*** RAW DATA ***
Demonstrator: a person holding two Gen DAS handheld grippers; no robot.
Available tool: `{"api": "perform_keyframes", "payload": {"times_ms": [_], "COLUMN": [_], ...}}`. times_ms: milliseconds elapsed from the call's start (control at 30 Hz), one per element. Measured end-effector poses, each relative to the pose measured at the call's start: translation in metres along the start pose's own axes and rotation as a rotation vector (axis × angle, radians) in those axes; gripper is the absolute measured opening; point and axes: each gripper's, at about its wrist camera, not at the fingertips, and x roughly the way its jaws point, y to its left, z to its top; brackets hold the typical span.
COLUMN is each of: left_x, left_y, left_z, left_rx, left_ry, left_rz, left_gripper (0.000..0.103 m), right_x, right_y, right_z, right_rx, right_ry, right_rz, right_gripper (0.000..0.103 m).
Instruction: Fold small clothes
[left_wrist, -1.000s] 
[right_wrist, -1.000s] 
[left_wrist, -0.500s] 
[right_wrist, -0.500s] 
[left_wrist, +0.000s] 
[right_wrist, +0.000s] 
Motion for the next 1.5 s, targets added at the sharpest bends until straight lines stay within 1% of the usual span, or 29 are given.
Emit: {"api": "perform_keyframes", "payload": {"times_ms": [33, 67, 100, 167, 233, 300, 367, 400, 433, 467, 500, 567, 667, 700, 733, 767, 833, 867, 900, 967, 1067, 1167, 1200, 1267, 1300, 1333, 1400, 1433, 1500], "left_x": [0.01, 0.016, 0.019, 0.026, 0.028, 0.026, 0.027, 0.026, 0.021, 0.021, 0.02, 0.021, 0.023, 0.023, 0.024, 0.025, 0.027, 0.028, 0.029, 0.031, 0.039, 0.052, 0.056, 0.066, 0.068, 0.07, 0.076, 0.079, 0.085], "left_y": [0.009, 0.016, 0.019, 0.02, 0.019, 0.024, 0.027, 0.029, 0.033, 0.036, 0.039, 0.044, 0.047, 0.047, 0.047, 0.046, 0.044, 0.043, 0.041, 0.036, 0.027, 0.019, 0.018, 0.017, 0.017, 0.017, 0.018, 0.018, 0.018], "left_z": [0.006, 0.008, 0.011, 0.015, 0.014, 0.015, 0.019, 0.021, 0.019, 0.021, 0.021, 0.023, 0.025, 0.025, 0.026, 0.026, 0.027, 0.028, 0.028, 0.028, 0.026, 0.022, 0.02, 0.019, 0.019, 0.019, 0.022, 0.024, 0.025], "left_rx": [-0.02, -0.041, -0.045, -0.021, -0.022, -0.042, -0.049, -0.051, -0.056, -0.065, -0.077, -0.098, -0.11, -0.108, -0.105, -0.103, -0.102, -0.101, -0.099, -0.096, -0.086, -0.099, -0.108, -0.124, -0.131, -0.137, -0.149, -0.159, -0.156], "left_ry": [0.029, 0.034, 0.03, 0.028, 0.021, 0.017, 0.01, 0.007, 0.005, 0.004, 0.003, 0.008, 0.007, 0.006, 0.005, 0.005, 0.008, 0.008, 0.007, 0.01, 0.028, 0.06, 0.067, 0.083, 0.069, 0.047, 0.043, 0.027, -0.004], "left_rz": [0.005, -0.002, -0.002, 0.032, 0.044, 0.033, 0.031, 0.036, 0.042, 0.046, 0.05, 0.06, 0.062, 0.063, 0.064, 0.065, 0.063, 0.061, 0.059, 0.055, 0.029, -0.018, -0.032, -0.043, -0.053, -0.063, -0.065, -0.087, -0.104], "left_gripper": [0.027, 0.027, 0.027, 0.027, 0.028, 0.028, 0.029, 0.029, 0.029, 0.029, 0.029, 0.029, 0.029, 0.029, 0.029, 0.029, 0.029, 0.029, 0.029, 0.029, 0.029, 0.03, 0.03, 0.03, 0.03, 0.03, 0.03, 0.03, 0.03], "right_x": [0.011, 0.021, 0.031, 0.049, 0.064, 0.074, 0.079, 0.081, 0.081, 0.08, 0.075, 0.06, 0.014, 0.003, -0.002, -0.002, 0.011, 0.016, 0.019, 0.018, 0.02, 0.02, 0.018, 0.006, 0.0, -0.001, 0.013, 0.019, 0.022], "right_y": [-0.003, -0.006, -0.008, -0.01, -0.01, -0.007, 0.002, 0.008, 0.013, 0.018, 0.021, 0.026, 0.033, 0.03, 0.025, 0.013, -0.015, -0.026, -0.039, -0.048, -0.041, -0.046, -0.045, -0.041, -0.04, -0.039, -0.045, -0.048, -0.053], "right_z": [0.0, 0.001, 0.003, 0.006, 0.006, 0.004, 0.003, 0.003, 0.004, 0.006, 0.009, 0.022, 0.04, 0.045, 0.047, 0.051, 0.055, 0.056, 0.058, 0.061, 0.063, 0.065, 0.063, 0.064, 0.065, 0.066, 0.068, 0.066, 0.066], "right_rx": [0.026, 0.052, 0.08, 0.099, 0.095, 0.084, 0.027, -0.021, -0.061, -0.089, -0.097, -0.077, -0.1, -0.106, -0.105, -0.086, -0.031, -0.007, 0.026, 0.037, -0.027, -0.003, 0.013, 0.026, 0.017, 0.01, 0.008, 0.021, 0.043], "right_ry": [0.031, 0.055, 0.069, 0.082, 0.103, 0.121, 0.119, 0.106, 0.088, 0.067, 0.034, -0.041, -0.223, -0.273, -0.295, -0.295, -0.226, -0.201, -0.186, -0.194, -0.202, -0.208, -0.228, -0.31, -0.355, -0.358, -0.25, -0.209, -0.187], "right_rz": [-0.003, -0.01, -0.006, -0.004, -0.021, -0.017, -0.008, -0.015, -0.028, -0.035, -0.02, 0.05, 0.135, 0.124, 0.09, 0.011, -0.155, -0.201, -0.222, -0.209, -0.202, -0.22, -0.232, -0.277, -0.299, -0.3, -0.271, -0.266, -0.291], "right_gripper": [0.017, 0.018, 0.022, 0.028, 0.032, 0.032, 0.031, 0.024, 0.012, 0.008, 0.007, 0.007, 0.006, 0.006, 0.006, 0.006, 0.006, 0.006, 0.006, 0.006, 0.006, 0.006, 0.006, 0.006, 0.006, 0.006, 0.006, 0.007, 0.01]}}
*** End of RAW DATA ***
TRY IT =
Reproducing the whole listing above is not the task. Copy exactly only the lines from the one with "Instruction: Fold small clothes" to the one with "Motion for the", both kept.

WRITTEN SOLUTION =
Instruction: Fold small clothes
[left_wrist, -1.000s] 
[right_wrist, -1.000s] 
[left_wrist, -0.500s] 
[right_wrist, -0.500s] 
[left_wrist, +0.000s] 
[right_wrist, +0.000s] 
Motion for the next 1.5 s, targets added at the sharpest bends until straight lines stay within 1% of the usual span, or 29 are given.

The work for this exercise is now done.